* _TO DO_: Starting with the line that contains "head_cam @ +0", repeat each line exactly through the final line of the listing. No picture should appear in the copy.

* _DATASET EXTRACT_:
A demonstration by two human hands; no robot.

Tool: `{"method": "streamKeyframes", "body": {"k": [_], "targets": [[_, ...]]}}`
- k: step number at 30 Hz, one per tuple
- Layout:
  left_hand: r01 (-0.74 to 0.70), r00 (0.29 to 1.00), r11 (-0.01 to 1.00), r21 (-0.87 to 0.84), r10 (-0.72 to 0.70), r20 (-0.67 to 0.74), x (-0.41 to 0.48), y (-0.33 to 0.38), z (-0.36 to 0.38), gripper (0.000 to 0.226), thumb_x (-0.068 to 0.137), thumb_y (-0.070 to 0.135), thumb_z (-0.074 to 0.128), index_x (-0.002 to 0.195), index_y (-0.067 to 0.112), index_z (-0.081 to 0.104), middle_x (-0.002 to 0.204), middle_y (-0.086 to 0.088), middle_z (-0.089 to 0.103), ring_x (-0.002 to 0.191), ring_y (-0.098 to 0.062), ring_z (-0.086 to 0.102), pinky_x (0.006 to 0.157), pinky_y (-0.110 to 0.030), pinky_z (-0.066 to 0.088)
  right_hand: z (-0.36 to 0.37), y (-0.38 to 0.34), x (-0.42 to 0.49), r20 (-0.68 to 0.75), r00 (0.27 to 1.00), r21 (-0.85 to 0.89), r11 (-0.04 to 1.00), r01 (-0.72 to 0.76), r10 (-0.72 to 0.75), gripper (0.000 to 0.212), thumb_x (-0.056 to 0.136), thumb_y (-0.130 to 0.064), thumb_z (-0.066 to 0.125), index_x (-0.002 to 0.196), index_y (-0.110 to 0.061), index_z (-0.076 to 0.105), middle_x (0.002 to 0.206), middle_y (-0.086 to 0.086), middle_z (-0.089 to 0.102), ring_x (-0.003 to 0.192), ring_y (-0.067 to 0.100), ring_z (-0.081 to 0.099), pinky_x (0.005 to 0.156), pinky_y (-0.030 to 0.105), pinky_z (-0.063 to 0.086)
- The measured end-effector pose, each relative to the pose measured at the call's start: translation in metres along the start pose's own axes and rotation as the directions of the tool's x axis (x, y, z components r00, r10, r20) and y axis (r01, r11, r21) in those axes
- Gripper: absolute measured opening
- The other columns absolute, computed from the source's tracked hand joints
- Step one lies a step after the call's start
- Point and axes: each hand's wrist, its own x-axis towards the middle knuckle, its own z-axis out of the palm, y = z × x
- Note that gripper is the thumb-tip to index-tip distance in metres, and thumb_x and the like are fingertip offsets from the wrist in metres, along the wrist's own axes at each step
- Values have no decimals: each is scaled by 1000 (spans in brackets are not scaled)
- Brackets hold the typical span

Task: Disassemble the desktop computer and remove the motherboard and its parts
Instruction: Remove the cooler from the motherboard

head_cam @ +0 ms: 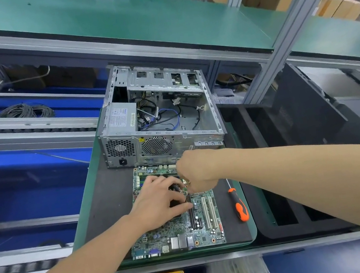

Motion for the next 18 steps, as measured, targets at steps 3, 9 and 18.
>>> {"method": "streamKeyframes", "body": {"k": [3, 9, 18], "targets": [[4, 1000, 1000, -3, -4, -7, -1, 0, -1, 44, 95, 81, 34, 72, 49, 53, 94, 24, 41, 90, -6, 41, 92, -31, 26, 13, 0, -6, -149, 983, -3, 994, 108, -107, 3, 95, -18, 63, 98, -17, 62, 72, 0, 39, 66, 26, 51, 49, 26, 34], [20, 999, 999, 44, -22, 43, 1, 0, 2, 63, 91, 88, 26, 98, 44, 71, 104, 28, 57, 99, -3, 47, 101, -30, 27, 22, -6, -3, -229, 848, -440, 828, 348, -478, 24, 89, -7, 64, 105, -25, 67, 92, -2, 66, 84, 22, 61, 56, 31, 39], [-2, 997, 1000, -28, -1, -82, -1, 2, -1, 41, 95, 78, 46, 69, 47, 54, 99, 43, 30, 86, 0, 34, 87, -28, 24, 2, 4, 5, 42, 979, 497, 846, -193, 198, 52, 100, -52, 50, 77, -6, 58, 51, 5, 64, 43, 22, 61, 41, 20, 42]]}}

* _ANSWER SPACE_:
head_cam @ +0 ms: 

Motion for the next 18 steps, as measured, targets at steps 3, 9 and 18.
>>> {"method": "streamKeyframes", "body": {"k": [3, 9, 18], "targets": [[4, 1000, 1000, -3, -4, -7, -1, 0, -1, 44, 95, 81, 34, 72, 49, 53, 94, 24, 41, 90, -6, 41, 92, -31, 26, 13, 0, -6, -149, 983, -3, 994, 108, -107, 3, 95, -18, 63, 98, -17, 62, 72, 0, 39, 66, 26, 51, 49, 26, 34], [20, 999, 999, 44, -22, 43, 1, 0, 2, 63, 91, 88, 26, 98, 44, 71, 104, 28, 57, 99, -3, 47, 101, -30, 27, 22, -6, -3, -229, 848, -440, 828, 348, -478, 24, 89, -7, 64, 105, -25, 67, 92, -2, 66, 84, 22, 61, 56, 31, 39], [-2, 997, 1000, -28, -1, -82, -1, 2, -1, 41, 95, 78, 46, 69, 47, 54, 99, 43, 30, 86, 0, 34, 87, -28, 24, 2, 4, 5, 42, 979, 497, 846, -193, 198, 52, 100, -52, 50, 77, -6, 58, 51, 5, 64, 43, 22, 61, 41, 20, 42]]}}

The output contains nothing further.